Lightweight converter between hic and cool contact matrices.
MIT License
66 stars 7 forks source link

wrong chromosome names appear in warning messages #32

Closed balwierz closed 5 years ago

balwierz commented 5 years ago

I am converting a hic file. The genome is mouse (mm9), which has 19 somatic chromosomes, chrX, chrY, chrM and some *_random scaffolds. However I am getting warning messages which make no sense:

!!! WARNING. Normalization vector VC does not exist for chr idx 22.
!!! WARNING. Normalization vector VC_SQRT does not exist for chr idx 22.
!!! WARNING. Normalization vector KR does not exist for chr idx 22.
... The intersection between chr 1 and chr 22 cannot be found in the hic file.

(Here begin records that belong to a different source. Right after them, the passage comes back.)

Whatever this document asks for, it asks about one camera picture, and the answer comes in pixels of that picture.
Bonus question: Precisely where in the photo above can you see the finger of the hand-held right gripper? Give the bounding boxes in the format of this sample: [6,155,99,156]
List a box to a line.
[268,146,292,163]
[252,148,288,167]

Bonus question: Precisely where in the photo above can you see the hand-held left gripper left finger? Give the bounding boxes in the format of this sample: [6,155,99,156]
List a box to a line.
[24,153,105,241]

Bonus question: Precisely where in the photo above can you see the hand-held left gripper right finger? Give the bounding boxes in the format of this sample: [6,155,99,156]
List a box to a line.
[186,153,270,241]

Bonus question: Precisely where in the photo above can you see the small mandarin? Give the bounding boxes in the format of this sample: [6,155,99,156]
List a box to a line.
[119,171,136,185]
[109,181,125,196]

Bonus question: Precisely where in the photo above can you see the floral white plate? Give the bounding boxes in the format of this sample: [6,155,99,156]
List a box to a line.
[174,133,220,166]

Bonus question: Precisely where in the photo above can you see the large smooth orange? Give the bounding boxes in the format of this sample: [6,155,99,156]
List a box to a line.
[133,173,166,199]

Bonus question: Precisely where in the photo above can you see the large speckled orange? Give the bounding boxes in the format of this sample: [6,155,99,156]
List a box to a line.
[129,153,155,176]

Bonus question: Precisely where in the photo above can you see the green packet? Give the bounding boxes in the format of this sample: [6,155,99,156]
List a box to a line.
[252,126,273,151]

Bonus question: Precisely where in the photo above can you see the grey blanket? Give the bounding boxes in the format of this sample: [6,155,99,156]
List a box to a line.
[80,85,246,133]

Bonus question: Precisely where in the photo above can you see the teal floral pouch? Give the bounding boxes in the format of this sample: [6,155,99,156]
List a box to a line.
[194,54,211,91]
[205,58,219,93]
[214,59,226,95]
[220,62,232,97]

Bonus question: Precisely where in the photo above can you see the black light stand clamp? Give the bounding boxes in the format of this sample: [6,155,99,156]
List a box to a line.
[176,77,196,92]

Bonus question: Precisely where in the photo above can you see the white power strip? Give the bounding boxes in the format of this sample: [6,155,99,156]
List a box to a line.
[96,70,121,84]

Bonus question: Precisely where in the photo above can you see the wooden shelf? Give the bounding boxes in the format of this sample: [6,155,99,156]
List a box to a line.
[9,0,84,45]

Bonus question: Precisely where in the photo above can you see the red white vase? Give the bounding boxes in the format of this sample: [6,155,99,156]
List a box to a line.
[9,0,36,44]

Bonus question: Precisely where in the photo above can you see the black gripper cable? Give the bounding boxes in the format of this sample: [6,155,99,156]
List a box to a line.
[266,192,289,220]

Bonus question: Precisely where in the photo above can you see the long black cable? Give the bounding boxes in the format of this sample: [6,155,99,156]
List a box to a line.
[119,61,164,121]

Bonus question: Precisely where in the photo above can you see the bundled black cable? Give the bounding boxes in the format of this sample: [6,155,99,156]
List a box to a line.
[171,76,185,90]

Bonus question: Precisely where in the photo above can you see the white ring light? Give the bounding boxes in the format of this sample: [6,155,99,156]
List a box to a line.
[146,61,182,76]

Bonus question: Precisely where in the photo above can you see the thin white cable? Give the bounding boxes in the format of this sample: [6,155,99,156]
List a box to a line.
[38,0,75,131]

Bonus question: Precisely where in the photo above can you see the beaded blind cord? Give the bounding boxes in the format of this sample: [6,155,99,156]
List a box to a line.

I opened the binary .hic file and looked in the header: the chromosomes are named UCSC style chr1..chr19,chrX,chrY,chrM indeed. I peeked into the code and realised that c1 and c1 (passed as a single "_"-concatenated string!) are probably array indices.

I propose two solutions 1) proper one: report real chromosome names from hic file instead of "chr ". 2) quick fix: spell out "contig number" explicitly instead of "chr" in warning messages to remove confusion.

carlvitzthum commented 5 years ago

Hi @balwierz

Thanks for the helpful feedback. It was an easy addition to report the real chromosome name for that warning, so I added that and released hic2cool 0.7.2. Please let me know if the change does not work for you or other issues come up.

Best, Carl